== Problem description ==
Where a line in the material below has the string "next", please report it.

== Raw data ==
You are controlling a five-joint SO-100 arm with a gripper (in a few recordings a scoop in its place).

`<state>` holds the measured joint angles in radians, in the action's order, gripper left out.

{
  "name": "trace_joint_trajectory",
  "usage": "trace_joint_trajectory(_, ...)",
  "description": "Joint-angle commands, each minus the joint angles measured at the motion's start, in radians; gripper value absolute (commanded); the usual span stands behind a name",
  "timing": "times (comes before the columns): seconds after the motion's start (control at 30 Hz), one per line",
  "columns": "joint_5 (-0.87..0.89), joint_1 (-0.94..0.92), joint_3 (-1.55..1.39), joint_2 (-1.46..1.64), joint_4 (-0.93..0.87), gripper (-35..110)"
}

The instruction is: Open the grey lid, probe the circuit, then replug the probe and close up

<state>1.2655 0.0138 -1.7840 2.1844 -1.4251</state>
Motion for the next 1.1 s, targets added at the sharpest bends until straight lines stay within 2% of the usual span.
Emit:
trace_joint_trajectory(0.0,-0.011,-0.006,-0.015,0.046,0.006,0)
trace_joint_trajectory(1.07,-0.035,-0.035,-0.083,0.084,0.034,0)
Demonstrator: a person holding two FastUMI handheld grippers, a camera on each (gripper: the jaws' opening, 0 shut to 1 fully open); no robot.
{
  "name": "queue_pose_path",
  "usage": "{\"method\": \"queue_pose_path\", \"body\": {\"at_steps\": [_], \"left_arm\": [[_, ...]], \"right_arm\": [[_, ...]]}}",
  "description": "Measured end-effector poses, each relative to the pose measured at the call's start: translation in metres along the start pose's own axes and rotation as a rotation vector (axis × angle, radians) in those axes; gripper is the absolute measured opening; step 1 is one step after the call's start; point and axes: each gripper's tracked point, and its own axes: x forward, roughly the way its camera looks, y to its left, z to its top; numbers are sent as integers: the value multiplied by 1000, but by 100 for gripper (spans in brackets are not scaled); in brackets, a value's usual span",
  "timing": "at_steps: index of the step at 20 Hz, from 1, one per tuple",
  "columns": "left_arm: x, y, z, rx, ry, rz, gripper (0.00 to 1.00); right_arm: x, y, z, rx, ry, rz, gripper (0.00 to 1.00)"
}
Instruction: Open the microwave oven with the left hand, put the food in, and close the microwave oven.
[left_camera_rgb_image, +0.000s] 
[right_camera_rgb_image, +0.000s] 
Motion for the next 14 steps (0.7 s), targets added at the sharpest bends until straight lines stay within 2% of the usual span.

== Exercise result ==
Motion for the next 1.1 s, targets added at the sharpest bends until straight lines stay within 2% of the usual span.
Motion for the next 14 steps (0.7 s), targets added at the sharpest bends until straight lines stay within 2% of the usual span.

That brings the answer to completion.